Could you give back exactly the lines below from the one with "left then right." through the one with "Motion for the", without a single picture?

** Data block follows **

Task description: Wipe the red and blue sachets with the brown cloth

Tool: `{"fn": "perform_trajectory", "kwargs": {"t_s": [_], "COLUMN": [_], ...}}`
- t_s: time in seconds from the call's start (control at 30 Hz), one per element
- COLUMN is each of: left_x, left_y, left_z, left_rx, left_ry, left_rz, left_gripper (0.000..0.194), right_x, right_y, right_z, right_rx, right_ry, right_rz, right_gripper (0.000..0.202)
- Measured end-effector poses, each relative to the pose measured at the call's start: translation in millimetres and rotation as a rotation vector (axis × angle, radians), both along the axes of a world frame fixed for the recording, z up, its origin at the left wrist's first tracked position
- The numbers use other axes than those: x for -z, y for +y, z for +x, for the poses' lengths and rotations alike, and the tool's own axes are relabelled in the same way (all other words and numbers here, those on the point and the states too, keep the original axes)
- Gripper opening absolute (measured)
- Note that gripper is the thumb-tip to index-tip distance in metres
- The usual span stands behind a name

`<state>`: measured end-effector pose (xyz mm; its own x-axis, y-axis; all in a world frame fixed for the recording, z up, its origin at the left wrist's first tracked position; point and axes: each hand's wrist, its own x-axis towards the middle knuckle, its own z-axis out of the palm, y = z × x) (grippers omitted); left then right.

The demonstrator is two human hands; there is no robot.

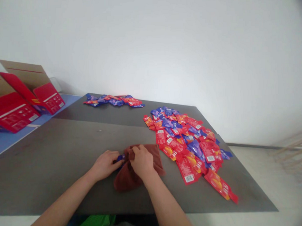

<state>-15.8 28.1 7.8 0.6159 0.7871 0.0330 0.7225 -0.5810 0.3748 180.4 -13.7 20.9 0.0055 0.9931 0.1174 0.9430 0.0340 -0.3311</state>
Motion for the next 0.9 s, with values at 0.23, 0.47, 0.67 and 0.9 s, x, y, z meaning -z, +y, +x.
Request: {"fn": "perform_trajectory", "kwargs": {"t_s": [0.23,0.47,0.67,0.9], "left_x": [-4.6,-0.1,-4.5,-1.2], "left_y": [2.2,6.5,5.8,8.3], "left_z": [-0.7,-3.0,-1.0,-4.0], "left_rx": [0.011,0.006,0.0,0.016], "left_ry": [-0.007,-0.008,-0.024,-0.042], "left_rz": [-0.029,-0.039,-0.048,-0.069], "left_gripper": [0.045,0.039,0.047,0.037], "right_x": [-28.2,-7.7,-24.7,-13.8], "right_y": [7.4,-10.1,19.7,-6.7], "right_z": [23.5,-6.9,28.0,-2.9], "right_rx": [0.006,-0.127,0.047,-0.194], "right_ry": [-0.027,0.014,-0.091,-0.005], "right_rz": [0.036,0.035,-0.03,0.066], "right_gripper": [0.02,0.02,0.019,0.022]}}
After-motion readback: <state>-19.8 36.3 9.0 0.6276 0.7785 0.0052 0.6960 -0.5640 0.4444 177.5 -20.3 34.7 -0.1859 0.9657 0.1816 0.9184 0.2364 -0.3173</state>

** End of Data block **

▸ Task response:
`<state>`: measured end-effector pose (xyz mm; its own x-axis, y-axis; all in a world frame fixed for the recording, z up, its origin at the left wrist's first tracked position; point and axes: each hand's wrist, its own x-axis towards the middle knuckle, its own z-axis out of the palm, y = z × x) (grippers omitted); left then right.

The demonstrator is two human hands; there is no robot.


<state>-15.8 28.1 7.8 0.6159 0.7871 0.0330 0.7225 -0.5810 0.3748 180.4 -13.7 20.9 0.0055 0.9931 0.1174 0.9430 0.0340 -0.3311</state>
Motion for the next 0.9 s, with values at 0.23, 0.47, 0.67 and 0.9 s, x, y, z meaning -z, +y, +x.

No further work remains on the exercise.